• _Task directions_: Find "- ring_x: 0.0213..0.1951" in the material below and restate exactly the line holding it together with every line that comes after.

• _Records for processing_:
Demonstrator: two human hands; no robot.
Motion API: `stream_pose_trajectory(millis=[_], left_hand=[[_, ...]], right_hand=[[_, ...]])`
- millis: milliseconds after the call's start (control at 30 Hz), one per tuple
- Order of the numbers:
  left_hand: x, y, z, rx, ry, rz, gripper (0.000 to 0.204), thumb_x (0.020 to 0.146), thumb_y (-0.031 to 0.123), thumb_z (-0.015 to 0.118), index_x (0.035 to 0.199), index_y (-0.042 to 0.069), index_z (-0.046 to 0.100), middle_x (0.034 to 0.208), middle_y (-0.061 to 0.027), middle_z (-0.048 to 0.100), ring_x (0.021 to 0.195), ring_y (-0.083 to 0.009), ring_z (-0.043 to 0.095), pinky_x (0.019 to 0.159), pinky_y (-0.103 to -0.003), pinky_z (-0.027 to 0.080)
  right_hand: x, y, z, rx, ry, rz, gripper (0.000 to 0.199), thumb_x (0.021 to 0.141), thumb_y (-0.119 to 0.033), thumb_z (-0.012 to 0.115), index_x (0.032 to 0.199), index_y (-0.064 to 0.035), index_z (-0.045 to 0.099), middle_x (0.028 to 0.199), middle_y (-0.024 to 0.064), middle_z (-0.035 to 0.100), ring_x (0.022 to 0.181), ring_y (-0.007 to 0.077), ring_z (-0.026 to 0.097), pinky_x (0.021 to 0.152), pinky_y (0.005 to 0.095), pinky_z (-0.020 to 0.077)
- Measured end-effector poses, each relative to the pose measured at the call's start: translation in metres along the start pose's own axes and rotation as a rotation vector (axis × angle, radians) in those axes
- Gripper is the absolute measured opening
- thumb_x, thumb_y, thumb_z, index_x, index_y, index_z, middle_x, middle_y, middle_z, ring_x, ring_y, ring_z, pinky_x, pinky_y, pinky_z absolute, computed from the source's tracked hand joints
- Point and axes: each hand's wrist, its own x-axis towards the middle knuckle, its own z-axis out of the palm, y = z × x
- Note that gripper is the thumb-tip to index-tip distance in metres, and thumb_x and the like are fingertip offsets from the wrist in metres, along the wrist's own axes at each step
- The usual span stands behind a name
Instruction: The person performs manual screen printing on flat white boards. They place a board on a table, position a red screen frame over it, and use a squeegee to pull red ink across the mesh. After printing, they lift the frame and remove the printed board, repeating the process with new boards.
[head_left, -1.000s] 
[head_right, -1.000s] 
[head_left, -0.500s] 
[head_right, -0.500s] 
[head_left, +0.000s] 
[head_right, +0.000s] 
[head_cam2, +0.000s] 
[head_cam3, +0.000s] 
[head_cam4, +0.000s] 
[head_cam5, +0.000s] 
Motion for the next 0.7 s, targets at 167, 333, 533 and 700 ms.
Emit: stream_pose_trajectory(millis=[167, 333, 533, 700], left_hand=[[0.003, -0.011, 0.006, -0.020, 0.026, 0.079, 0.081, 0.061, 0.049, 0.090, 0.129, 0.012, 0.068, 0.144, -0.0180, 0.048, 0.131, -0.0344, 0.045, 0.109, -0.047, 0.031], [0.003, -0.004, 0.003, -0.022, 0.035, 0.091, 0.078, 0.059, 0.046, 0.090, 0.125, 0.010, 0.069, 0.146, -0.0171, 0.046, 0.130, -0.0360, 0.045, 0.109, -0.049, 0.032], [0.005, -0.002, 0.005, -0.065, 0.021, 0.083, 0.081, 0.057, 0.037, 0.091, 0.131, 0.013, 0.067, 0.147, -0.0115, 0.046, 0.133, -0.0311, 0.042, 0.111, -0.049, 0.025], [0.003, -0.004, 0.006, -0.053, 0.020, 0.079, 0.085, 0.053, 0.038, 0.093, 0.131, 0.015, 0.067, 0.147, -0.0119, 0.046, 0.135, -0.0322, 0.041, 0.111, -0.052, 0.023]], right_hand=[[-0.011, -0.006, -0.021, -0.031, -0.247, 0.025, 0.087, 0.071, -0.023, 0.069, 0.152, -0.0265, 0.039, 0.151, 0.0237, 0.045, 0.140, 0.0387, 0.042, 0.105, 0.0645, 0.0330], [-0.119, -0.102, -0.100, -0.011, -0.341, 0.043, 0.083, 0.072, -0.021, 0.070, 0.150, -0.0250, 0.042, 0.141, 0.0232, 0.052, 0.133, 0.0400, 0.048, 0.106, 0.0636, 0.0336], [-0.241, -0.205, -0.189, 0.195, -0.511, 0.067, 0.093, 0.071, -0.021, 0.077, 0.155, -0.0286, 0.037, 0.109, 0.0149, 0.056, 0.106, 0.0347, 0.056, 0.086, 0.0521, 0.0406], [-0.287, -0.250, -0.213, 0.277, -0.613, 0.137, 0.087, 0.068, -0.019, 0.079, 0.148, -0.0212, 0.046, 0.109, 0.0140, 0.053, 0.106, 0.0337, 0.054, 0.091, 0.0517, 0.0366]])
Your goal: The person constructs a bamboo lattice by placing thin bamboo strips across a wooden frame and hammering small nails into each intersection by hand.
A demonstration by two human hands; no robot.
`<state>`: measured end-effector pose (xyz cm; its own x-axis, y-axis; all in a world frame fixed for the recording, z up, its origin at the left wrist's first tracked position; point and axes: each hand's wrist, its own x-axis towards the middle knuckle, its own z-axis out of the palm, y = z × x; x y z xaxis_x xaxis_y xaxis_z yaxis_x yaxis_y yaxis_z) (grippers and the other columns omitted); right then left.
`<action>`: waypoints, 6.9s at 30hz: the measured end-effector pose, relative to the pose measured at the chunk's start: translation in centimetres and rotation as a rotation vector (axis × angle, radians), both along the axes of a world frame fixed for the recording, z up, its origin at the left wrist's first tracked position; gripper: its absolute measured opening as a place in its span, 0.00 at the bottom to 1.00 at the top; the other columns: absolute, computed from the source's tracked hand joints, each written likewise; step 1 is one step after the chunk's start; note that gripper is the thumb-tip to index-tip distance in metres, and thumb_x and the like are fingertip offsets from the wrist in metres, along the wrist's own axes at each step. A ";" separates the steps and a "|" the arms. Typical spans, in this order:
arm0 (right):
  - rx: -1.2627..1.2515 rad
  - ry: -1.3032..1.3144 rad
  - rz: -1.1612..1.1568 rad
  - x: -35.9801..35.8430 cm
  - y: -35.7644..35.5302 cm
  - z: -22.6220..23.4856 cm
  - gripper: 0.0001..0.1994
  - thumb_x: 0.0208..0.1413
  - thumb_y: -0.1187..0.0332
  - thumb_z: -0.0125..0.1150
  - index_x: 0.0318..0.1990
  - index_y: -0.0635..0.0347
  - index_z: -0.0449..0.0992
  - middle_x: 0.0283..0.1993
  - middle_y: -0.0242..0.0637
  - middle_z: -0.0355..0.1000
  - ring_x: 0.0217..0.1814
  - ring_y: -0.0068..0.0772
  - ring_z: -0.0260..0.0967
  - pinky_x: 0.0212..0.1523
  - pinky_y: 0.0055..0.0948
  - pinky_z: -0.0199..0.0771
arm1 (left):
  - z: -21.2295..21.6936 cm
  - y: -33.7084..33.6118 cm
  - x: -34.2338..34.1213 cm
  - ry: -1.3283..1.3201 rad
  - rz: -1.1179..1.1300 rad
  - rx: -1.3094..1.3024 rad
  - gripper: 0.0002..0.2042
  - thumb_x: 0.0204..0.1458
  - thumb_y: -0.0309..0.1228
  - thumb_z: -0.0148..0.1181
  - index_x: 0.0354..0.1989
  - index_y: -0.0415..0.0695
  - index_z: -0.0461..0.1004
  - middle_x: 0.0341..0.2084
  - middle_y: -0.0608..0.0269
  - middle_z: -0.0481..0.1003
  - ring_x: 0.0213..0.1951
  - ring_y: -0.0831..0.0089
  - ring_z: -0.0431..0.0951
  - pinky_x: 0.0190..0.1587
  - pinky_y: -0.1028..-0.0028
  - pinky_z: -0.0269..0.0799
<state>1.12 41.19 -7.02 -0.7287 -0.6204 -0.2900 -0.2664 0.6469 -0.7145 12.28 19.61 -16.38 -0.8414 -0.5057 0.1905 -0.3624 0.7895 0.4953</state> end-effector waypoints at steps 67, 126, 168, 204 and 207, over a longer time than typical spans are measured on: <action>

• _Answer space_:
  - ring_x: 0.0213..0.1951
  - ring_y: -0.0831..0.0089
  - ring_z: -0.0431..0.0951
  - pinky_x: 0.0190..0.1587
  - pinky_y: -0.1028..-0.0028
  - pinky_z: -0.0269..0.0799
<state>1.12 41.19 -7.02 -0.7287 -0.6204 -0.2900 -0.2664 0.6469 -0.7145 12.28 19.61 -16.38 -0.8414 -0.5057 0.1905 -0.3624 0.7895 0.4953</state> end-effector waypoints at steps 67, 126, 168, 204 and 207, over a longer time than typical spans are measured on: <action>

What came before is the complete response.